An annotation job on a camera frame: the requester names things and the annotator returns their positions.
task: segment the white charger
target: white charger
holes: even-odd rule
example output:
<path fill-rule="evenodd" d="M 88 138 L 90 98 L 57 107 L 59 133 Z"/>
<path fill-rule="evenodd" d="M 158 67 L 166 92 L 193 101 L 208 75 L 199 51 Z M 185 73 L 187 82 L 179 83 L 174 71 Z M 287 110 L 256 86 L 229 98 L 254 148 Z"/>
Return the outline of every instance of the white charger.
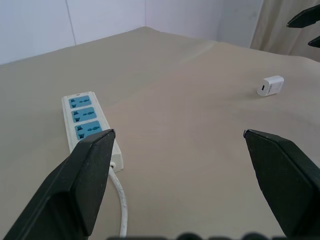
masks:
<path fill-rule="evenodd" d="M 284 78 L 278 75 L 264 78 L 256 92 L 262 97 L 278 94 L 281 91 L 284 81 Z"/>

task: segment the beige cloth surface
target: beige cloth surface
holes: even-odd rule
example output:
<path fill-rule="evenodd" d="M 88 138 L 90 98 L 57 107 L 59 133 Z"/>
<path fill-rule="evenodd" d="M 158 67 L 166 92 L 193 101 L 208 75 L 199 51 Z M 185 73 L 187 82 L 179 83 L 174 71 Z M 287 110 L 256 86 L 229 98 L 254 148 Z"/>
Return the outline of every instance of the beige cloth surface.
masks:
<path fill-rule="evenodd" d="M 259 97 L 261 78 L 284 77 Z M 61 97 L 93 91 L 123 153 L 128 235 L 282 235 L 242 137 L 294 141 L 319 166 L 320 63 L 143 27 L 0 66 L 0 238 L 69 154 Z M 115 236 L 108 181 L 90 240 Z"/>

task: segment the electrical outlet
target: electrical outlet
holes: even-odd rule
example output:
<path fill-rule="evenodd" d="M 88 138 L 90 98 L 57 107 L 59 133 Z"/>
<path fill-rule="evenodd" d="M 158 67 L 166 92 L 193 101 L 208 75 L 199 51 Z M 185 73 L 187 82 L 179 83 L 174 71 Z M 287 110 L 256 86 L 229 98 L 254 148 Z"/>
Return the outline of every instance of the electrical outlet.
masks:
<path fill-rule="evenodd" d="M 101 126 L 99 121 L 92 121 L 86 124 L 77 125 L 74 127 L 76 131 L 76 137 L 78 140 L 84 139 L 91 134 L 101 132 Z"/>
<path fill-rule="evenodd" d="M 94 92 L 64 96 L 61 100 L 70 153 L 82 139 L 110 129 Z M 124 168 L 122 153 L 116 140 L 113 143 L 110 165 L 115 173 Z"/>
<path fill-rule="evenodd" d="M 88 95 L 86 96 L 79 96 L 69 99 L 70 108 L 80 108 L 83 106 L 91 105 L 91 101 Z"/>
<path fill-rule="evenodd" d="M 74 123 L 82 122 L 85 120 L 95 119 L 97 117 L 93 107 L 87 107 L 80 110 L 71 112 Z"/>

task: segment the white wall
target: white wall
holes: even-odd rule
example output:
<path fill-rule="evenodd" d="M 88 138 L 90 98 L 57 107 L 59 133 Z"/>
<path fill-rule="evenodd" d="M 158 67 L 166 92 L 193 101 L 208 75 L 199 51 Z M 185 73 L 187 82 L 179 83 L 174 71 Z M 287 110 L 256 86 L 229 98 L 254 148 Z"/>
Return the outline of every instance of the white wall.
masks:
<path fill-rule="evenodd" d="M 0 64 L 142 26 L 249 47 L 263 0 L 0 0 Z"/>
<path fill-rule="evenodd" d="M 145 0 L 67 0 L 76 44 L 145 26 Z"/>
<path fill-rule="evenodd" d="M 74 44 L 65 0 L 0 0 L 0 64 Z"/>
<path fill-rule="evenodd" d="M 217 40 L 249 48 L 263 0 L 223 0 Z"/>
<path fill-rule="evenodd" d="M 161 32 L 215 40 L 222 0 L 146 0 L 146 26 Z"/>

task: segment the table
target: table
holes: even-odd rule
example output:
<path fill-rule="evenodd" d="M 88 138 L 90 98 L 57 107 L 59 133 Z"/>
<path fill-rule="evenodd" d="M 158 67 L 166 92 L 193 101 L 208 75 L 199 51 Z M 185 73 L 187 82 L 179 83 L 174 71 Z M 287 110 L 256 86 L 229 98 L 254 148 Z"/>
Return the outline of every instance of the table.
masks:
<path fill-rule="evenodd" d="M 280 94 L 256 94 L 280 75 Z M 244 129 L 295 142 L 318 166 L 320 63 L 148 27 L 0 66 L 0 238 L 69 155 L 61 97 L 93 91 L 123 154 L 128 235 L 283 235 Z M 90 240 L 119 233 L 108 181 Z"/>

--

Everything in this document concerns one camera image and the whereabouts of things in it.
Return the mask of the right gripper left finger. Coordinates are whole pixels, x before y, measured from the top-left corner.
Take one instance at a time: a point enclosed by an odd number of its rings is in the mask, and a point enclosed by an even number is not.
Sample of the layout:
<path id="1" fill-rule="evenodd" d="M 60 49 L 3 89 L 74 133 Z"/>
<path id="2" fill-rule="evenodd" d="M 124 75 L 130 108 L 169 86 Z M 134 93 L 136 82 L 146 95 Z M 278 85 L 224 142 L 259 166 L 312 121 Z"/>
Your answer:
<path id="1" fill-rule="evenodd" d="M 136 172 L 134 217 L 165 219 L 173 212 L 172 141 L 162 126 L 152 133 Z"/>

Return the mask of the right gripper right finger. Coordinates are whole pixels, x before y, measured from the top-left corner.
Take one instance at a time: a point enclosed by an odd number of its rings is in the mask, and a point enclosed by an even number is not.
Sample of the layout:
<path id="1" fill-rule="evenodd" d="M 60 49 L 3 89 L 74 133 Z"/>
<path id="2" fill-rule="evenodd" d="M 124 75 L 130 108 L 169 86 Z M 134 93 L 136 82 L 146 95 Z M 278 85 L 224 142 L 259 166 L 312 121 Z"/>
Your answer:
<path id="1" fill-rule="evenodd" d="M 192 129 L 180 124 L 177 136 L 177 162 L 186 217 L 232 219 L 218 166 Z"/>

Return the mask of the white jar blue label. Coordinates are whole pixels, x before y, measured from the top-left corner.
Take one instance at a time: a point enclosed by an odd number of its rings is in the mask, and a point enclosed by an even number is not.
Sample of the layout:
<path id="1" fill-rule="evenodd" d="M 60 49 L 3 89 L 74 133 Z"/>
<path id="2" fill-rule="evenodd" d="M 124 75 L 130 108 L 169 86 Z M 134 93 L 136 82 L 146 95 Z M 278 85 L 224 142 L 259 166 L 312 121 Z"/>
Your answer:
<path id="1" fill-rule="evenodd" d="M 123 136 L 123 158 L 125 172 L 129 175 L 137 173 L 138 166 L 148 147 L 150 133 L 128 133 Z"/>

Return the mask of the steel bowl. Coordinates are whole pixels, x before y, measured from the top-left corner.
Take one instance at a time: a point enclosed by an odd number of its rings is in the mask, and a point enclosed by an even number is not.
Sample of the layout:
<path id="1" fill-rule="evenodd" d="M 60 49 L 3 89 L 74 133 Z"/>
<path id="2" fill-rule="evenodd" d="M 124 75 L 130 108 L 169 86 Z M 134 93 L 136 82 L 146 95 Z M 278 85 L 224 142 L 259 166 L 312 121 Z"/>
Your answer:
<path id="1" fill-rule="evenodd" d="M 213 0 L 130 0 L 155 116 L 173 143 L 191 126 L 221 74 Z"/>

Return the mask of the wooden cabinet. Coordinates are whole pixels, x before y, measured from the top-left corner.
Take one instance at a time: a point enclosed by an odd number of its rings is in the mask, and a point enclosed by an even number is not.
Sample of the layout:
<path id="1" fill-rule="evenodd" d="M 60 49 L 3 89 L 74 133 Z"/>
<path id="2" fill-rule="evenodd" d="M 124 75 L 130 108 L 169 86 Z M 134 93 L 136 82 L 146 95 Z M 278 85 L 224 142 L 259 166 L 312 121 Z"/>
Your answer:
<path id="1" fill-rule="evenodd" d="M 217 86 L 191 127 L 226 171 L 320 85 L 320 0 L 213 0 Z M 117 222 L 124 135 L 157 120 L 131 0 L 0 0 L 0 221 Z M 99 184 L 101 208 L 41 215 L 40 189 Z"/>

* * *

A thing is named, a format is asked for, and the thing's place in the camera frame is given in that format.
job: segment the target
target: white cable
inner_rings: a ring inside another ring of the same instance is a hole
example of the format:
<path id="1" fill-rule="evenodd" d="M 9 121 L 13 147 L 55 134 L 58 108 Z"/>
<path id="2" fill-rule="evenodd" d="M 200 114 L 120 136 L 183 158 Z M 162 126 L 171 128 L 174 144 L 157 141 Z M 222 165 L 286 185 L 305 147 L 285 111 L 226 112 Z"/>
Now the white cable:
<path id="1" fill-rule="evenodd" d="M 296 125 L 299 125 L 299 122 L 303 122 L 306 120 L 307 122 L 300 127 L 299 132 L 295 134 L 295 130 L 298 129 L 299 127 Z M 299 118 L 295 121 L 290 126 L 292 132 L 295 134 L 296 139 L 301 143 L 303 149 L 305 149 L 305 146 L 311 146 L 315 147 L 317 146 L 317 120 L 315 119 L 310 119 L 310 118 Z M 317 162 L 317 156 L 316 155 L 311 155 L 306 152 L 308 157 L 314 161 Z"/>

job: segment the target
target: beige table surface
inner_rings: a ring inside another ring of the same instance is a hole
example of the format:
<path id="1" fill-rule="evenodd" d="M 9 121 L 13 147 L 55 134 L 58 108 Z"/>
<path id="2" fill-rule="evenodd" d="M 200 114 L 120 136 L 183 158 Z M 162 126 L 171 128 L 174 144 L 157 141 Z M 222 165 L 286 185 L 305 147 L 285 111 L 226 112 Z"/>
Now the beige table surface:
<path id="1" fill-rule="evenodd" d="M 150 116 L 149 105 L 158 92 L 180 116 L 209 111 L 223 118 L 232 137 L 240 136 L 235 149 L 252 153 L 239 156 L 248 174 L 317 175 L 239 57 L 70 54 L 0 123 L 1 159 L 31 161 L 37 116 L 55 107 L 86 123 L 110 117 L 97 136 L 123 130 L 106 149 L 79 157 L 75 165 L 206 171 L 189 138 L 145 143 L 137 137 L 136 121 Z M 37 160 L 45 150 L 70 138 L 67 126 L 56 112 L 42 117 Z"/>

### What is being asked
Within the material above, find every line containing the word "wall" and copy it.

### Output of the task
task: segment the white wall
target: white wall
Return the outline of every instance of the white wall.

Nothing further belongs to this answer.